- The task
From the data below, repeat exactly the lines from the line with "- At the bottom" to the line with "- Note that", both included.

- Material for this task
- Opening Delimiter -

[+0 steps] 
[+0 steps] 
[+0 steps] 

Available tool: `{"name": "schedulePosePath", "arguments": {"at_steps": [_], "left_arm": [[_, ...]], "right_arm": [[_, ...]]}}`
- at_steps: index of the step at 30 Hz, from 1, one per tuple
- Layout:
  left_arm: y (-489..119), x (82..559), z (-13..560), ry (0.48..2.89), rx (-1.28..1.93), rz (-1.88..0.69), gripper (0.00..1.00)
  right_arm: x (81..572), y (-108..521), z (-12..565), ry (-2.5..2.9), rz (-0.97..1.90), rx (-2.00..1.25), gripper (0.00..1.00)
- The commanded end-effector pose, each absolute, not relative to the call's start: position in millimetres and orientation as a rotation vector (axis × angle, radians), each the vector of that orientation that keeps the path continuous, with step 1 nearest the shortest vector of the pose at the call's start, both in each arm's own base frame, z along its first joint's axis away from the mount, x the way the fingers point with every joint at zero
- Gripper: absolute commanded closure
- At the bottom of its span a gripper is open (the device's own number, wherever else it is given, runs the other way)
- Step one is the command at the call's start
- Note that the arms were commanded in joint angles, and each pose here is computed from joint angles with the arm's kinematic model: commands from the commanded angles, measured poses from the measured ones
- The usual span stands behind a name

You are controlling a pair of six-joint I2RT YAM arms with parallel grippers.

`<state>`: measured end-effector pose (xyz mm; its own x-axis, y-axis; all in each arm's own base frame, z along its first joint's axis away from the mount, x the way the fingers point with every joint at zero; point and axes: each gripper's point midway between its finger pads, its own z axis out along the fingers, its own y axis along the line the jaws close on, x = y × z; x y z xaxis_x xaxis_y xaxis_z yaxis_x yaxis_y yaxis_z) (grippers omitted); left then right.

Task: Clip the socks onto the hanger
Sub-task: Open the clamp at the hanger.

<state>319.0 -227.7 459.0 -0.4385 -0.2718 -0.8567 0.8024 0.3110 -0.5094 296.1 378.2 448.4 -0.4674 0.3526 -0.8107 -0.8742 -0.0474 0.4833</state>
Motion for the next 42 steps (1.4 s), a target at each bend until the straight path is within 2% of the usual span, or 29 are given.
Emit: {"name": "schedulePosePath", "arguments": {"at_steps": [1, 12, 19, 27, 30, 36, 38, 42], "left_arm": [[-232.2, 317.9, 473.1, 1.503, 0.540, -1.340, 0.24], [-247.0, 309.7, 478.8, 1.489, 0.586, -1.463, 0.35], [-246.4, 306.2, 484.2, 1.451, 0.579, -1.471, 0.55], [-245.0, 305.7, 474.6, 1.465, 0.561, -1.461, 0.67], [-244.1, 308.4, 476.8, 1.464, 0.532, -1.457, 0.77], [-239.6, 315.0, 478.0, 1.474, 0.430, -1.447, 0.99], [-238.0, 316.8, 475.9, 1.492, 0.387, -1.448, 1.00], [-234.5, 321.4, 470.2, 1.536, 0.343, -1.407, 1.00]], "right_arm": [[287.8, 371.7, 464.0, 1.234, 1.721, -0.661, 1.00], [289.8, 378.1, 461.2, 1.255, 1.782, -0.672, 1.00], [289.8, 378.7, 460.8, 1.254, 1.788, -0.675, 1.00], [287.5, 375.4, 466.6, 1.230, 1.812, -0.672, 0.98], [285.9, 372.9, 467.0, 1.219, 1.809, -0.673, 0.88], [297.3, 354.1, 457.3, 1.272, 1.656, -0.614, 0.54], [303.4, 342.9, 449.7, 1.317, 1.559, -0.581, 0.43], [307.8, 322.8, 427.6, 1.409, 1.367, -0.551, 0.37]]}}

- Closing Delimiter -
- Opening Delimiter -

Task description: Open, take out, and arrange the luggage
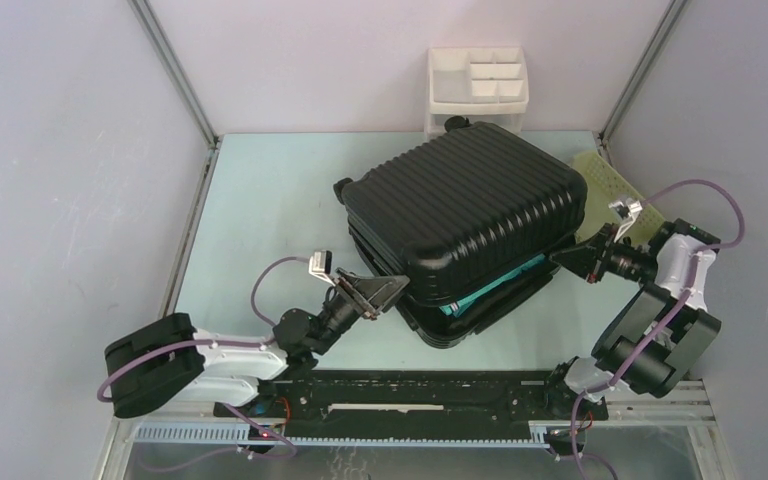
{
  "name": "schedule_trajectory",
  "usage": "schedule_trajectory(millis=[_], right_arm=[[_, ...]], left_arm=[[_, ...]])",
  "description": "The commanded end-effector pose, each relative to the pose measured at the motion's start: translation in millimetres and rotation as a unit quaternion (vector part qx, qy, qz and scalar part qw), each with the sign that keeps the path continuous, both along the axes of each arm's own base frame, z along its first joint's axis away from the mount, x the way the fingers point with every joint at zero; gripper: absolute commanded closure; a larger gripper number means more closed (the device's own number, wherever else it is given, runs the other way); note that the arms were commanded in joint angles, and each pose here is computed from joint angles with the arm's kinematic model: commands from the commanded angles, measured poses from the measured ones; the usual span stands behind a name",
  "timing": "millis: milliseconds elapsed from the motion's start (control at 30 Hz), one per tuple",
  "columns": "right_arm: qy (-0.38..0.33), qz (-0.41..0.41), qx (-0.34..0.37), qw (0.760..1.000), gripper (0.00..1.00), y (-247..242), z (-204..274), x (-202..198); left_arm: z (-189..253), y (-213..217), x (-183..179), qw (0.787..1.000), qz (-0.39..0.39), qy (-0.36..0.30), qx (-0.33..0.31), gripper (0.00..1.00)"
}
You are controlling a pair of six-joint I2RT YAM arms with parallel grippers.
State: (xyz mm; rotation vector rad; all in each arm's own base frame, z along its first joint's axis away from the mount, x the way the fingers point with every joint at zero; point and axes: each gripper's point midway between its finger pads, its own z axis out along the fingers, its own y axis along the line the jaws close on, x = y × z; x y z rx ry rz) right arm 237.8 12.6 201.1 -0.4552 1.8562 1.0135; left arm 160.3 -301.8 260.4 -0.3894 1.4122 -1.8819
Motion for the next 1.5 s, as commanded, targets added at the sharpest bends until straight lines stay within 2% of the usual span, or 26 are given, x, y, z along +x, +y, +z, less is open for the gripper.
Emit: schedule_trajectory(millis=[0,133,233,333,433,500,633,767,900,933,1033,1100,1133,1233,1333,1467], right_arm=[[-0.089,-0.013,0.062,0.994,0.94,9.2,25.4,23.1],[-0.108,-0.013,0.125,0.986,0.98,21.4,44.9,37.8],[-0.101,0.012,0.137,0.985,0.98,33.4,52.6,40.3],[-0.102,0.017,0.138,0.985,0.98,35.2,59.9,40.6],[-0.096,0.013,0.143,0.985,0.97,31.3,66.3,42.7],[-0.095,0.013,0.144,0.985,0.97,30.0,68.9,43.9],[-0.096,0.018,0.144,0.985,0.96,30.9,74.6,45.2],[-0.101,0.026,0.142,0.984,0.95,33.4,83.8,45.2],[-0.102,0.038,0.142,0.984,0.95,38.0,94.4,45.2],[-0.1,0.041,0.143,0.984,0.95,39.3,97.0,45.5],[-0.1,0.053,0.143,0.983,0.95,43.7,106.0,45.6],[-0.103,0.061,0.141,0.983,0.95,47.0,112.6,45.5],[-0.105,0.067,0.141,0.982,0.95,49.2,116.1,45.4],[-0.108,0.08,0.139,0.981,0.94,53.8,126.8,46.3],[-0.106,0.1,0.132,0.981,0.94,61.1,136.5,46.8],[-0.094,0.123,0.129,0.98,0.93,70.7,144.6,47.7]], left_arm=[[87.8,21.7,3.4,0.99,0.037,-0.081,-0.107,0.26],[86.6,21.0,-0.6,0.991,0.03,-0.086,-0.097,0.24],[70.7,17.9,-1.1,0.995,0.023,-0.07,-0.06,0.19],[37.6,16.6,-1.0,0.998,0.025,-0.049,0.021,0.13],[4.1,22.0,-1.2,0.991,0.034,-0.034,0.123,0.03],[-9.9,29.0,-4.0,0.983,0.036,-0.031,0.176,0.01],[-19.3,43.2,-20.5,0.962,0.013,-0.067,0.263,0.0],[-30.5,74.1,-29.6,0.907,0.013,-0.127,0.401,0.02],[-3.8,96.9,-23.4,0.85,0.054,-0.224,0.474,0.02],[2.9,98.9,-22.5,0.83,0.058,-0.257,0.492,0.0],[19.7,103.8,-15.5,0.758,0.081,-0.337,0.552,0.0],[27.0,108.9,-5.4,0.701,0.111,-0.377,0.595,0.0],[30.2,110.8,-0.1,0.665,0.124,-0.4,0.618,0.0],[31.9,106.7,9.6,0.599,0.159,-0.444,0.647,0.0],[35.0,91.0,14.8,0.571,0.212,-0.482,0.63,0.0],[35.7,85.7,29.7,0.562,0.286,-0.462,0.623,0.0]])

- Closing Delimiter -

- Task solution
- At the bottom of its span a gripper is open (the device's own number, wherever else it is given, runs the other way)
- Step one is the command at the call's start
- Note that the arms were commanded in joint angles, and each pose here is computed from joint angles with the arm's kinematic model: commands from the commanded angles, measured poses from the measured ones

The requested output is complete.